With the new implementation of the __call__
method:
Thu Feb 8 15:25:22 2024 profiler-results-oif-scipy_ode_dopri5
3770321 function calls (3743370 primitive calls) in 7.942 seconds
Ordered by: cumulative time
List reduced from 5550 to 20 due to restriction <20>
ncalls tottime percall cumtime percall filename:lineno(function)
758/1 0.009 0.000 7.943 7.943 {built-in method builtins.exec}
1 0.000 0.000 7.943 7.943 examples/compare_performance_ivp_burgers_eq.py:1(<module>)
1 0.000 0.000 7.141 7.141 examples/compare_performance_ivp_burgers_eq.py:96(run_one_impl)
1 0.003 0.003 7.141 7.141 examples/compare_performance_ivp_burgers_eq.py:194(_run_once)
2000 0.004 0.000 6.742 0.003 oif/interfaces/python/oif/interfaces/ivp.py:38(integrate)
2002 0.071 0.000 6.739 0.003 oif/lang_python/oif/core.py:138(call)

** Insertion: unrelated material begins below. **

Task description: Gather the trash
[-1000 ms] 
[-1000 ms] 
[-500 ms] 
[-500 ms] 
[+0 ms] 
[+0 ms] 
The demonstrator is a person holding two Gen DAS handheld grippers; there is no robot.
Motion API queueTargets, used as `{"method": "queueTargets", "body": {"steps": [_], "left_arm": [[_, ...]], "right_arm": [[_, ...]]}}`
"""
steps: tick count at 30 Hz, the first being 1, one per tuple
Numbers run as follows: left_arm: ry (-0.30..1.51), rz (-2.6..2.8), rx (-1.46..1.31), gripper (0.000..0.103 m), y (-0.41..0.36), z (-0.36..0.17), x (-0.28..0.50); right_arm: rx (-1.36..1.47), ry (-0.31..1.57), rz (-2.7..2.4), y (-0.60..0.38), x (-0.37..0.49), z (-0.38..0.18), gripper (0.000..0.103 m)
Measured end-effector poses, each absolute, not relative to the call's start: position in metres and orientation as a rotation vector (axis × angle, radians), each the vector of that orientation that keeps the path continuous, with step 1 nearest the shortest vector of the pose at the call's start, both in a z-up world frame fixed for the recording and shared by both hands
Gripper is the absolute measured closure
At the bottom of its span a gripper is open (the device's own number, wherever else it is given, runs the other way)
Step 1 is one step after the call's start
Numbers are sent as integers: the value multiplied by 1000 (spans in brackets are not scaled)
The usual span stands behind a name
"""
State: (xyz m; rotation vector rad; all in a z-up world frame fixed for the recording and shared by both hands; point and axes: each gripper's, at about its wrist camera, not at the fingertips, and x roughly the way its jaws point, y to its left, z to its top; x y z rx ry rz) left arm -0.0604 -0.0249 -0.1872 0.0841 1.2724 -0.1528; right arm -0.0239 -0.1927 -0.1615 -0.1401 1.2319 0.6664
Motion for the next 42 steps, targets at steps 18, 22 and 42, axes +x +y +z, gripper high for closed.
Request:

2000 0.006 0.000 6.602 0.003 oif_impl/impl/ivp/scipy_ode_dopri5/dopri5.py:39(integrate)
2000 0.004 0.000 6.595 0.003 <>/lib/python3.12/site-packages/scipy/integrate/_ode.py:397(integrate)
2000 0.371 0.000 6.590 0.003 <>/lib/python3.12/site-packages/scipy/integrate/_ode.py:1173(run)
89872 0.097 0.000 6.220 0.000 oif_impl/impl/ivp/scipy_ode_dopri5/dopri5.py:44(_rhs_fn_wrapper)
89872 0.036 0.000 6.123 0.000 oif_impl/python/oif/callback.py:27(__call__)
89872 0.560 0.000 6.087 0.000 {built-in method callback.call_c_fn_from_python}
89872 0.699 0.000 5.527 0.000 oif/lang_python/oif/core.py:105(wrapper)
89872 2.864 0.000 3.673 0.000 examples/compare_performance_ivp_burgers_eq.py:73(compute_rhs)
179744 0.282 0.000 1.086 0.000 <>/lib/python3.12/site-packages/numpy/ctypeslib.py:506(as_array)
we can see now that the __call__
takes about 0.59 seconds (see
callback.callc_fn_from_python
).
This gives about 3.5 times of performance boost from the previous version.